I
Tiene cinco rojos y amplios pétalos, de bordes irregulares. Son un poco oscuros en su origen y tienen algunos hilos de color más claro. Del mismo centro nace, como un estandarte, un delgado y brilloso cilindro rojo del que luego surgen unos botones amarillos hacia los costados, que derraman al contacto un polvillo dorado. Culmina en cinco pequeños redondeles aterciopelados rojos. Cinco y rojos, como los pétalos. Inútiles palabras: es imposible describir la perfección, la exactitud, la belleza de una rosa china. Y el secreto de esa obra comienza en una oscura raíz subterránea.
II
También es amplio. Y cálido. Bálsamo para el dolor y para la soledad. Multiplica las alegrías, alivia los miedos y desmorona rabias almacenadas.
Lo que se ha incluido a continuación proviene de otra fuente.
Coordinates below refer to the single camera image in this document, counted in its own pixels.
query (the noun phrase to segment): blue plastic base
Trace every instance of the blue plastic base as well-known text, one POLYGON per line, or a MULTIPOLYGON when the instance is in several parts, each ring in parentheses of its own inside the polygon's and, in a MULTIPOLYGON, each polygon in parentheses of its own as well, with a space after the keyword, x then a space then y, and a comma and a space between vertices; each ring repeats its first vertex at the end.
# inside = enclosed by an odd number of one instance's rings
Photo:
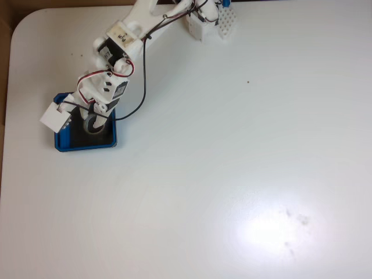
MULTIPOLYGON (((61 103, 70 93, 60 93, 54 97, 53 101, 57 104, 61 103)), ((64 130, 54 135, 55 148, 60 152, 79 151, 87 149, 111 148, 117 143, 116 122, 112 121, 115 118, 115 110, 107 119, 103 131, 98 134, 89 134, 83 129, 84 120, 81 118, 79 108, 75 108, 71 112, 70 125, 64 130)))

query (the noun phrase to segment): white table
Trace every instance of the white table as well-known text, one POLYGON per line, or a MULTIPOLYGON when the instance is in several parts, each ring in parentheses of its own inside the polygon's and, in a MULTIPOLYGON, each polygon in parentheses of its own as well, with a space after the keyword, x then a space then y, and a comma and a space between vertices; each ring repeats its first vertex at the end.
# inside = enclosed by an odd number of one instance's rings
MULTIPOLYGON (((38 120, 130 7, 20 23, 0 278, 371 278, 371 1, 234 7, 227 44, 181 22, 155 41, 144 106, 117 147, 85 152, 59 153, 38 120)), ((136 66, 118 116, 142 97, 136 66)))

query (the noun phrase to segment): white robotic arm
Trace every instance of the white robotic arm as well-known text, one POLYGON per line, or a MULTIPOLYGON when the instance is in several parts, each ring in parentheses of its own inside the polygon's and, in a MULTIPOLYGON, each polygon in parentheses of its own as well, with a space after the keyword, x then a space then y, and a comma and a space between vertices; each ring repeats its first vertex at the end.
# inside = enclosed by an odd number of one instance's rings
POLYGON ((153 32, 193 13, 204 24, 218 25, 219 11, 214 0, 181 0, 166 14, 156 16, 153 10, 157 1, 137 0, 127 17, 117 21, 105 37, 94 42, 99 70, 79 77, 76 91, 69 94, 60 105, 52 103, 41 122, 58 133, 71 122, 68 112, 79 107, 81 117, 86 120, 93 104, 96 120, 90 132, 98 133, 124 94, 128 78, 134 73, 134 61, 144 50, 146 40, 151 38, 153 32))

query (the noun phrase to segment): smudge
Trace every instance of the smudge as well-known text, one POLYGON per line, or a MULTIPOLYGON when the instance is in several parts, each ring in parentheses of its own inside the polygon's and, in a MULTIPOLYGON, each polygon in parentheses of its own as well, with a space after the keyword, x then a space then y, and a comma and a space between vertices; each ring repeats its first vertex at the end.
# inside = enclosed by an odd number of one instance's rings
POLYGON ((303 226, 307 226, 310 223, 310 218, 304 215, 297 216, 297 221, 300 222, 303 226))

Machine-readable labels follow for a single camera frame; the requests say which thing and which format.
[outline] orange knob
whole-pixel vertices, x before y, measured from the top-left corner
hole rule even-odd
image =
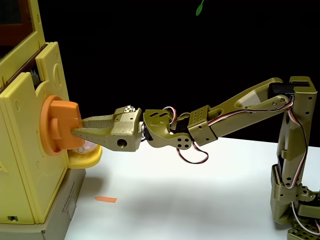
[[[71,130],[82,127],[77,103],[62,101],[57,95],[51,95],[44,101],[40,116],[40,135],[48,155],[56,156],[62,150],[81,148],[85,141],[73,136]]]

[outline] cardboard box
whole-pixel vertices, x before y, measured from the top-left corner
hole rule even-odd
[[[68,169],[45,223],[0,224],[0,240],[64,240],[85,175],[85,169]]]

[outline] white table
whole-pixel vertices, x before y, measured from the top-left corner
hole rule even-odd
[[[147,142],[134,153],[104,149],[86,170],[65,240],[286,240],[291,226],[275,224],[270,208],[277,144],[219,138],[201,148],[210,157],[199,165]],[[194,149],[182,154],[202,158]],[[319,155],[309,148],[303,175],[313,191]]]

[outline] robotic arm
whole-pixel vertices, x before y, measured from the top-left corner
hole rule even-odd
[[[320,218],[319,193],[301,183],[316,97],[317,91],[309,77],[294,76],[289,83],[271,78],[215,107],[206,105],[177,116],[173,107],[147,109],[143,114],[140,108],[129,105],[118,108],[112,115],[83,119],[83,128],[75,128],[71,133],[113,151],[135,152],[144,140],[155,148],[172,146],[186,162],[199,164],[208,157],[190,162],[180,151],[192,145],[201,151],[197,145],[203,146],[284,113],[278,163],[271,171],[270,204],[275,222],[293,223],[288,239],[304,239],[300,232],[320,236],[320,231],[312,230],[319,228],[316,221]]]

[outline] green object
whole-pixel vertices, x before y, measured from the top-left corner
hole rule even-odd
[[[303,186],[302,183],[291,189],[286,188],[285,184],[280,180],[278,165],[275,164],[272,166],[270,205],[272,217],[276,223],[289,224],[292,222],[291,202],[301,201],[301,203],[307,204],[307,202],[312,202],[315,199],[316,194],[306,186]],[[303,215],[298,212],[301,216],[314,217],[314,215],[310,215],[312,212],[305,210],[305,213],[306,214]]]
[[[307,187],[304,189],[307,193],[311,192]],[[298,206],[297,214],[302,217],[320,219],[320,207],[319,204],[313,204],[313,202],[300,202]]]
[[[317,233],[317,227],[313,219],[300,219],[302,225],[311,232]],[[306,232],[296,220],[292,222],[292,229],[288,231],[287,240],[318,240],[319,236]]]
[[[188,130],[194,141],[199,145],[211,143],[218,138],[208,126],[209,105],[192,111],[189,118]]]
[[[148,143],[154,148],[172,146],[180,150],[189,149],[192,145],[188,133],[170,134],[170,112],[168,110],[147,109],[143,115],[144,123],[153,140]]]
[[[83,128],[71,133],[112,151],[135,152],[142,139],[142,111],[132,106],[115,110],[114,114],[82,120]]]
[[[196,9],[196,12],[195,12],[195,15],[196,16],[199,16],[199,14],[201,13],[202,11],[202,8],[203,8],[203,3],[204,3],[204,0],[202,0],[201,4],[198,6],[198,8]]]

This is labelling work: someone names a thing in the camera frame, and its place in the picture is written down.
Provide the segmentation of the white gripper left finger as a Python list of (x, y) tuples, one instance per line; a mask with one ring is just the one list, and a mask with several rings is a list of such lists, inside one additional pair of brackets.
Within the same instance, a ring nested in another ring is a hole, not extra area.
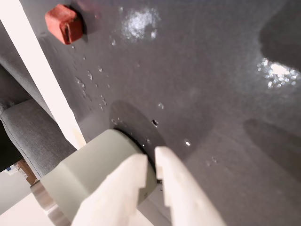
[(134, 154), (124, 160), (80, 205), (73, 226), (141, 226), (136, 207), (146, 186), (148, 159)]

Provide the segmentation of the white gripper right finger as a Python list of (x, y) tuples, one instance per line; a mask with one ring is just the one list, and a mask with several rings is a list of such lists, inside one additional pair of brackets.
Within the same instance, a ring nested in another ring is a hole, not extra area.
[(155, 148), (157, 179), (163, 183), (164, 204), (170, 208), (174, 226), (225, 226), (193, 175), (166, 146)]
Nunca se sabe cuánto va a durar, pero irradia su perfume aún después de haberse ido: persiste en la memoria a lo largo de los años y sigue brindando su calor. Es bueno tener uno a mano cuando nos asalta el hielo de la desazón, la pena o la desesperanza. No hay nada que se le resista: el mundo siempre se ve mejor después de uno. El abrazo es la obra más perfecta que brota de la oscura raíz del alma humana.